Mahkemece iddia, savunma ve toplanan delillere göre, toplam bedelleri 500.000 TL olan 4 adet bononun davacı tarafından düzenlenip teminat olarak davalılardan .... "e verildiği, söz konusu bonoların teminat olarak verildiği hususunun davacının, davalılardan ..... ve dava dışı ..."ın imzalarının bulunduğu protokolde belirtildiği gibi bonoların hepsinin arka yüzüne “1869 Ada 1 Parsel teminat olarak verildiği” ibaresininde yazılmak suretiyle senetlerin teminat senedi olduklarının açıkça belirtildiği, belirtilen ibare nedeniyle söz konusu senetlerin kayıtsız şartsız borç ikrarını içermedikleri dolayısıyla senet metninden anlaşılan bu durum karşısında senetleri ciro yoluyla devralıp, takibe koyan diğer davalı ...."na karşı da teminat nedeniyle bedelsizlik def"inin ileri sürülmesinin hukuken mümkün olduğu, zira bu def"inin senetlerin metninden açıkça görüldüğü, senetlerin hizmet karşılığı verildiğini ileri süren lehdar davalı ...."in hizmet verdiğini ispat edemediği, belirtilen taşınmazı davacının ihale ile dava dışı ...."nden satın aldığı ve davalıların taşınmazla ilgilerinin bulunmadığı, takipten sonra davacıdan toplam 34.286,00 TL tahsilat yapıldığı, takibin başlatılmasında davalı tarafın kötüniyetli olduğu gerekçesiyle davanın kabulüne karar verilmiş, hüküm davalılar vekillerince temyiz edilmiştir.

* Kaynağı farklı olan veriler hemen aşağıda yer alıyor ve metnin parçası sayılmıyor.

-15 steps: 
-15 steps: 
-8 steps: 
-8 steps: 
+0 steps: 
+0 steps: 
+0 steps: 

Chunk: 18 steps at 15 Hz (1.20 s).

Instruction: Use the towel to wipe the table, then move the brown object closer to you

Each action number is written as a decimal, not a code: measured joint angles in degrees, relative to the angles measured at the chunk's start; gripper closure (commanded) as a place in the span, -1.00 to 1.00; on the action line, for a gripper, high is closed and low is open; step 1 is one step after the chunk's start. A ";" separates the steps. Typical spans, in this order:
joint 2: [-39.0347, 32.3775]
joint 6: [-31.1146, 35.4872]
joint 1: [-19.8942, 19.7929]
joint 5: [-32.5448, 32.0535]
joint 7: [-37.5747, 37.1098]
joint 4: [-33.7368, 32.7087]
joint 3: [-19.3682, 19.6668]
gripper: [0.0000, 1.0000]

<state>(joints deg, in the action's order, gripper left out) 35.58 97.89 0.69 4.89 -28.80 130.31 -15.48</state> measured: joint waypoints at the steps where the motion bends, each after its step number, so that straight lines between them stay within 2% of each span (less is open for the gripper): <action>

1-Dosyadaki yazılara kararın dayandığı delillerle gerektirici sebeplere, delillerin takdirinde bir isabetsizlik bulunmamasına göre, davalılar vekillerinin aşağıdaki bendin kapsamı dışında kalan sair temyiz itirazlarının reddi gerekmiştir.
2-İİK"nun 72/5. maddesi uyarınca dava borçlu lehine hükme bağlanır ve borçluyu menfi tespit davası açmaya zorlayan takibin haksız ve kötüniyetli olduğu anlaşılırsa talep halinde alacaklı aleyhine tazminata hükmedilir. Davacı aleyhine takip yapmayan davalı ....aleyhine tazminata hükmolunamayacağı gibi somut olayın özelliği gereği takip yapan davalı ...."nun kötüniyetli sayılamayacağı gözetilmeden davacı lehine tazminata hükmedilmesi doğru değil ise de bu yanlışlığın giderilmesi yeniden yargılama yapılmasını gerektirmediğinden 6100 sayılı HMK’nun geçici 3. maddesi ve 5236 sayılı Kanunun geçici 2. maddesi yollamasıyla 1086 sayılı HUMK’nun 5236 sayılı Kanunun 16. maddesiyle değiştirilmeden önceki 438/7 maddesi gereğince mahkeme kararının düzeltilerek onanmasına karar verilmesi gerekmiştir.
SONUÇ: Yukarıda (1) nolu bentte açıklanan nedenlerle davalılar vekillerinin sair temyiz itirazlarının reddine, (2) nolu bentte belirtilen sebeplerle hüküm fıkrasının (1) nolu bendinde yer alan “takibin başlatılmasında, davalı tarafın kötüniyetli olduğu kanaati ile %20 oranında kötüniyet tazminatının davalılardan müştereken ve müteselsilen tahsili ile davacıya verilmesine” ibarelerinin hükümden çıkarılarak yerine “koşulları oluşmayan kötüniyet tazminat talebine ilişkin davacı vekilinin talebinin reddine” ibarelerinin yazılmasına, hükmün düzeltilmiş bu şekliyle ONANMASINA, vekilleri Yargıtay duruşmasında hazır bulunan davalılar yararına 1.350,00 TL duruşma vekalet ücretinin davacıdan alınarak davalılara ödenmesine, peşin harçların istek halinde iadesine, 12/05/2016 gününde oybirliğiyle karar verildi.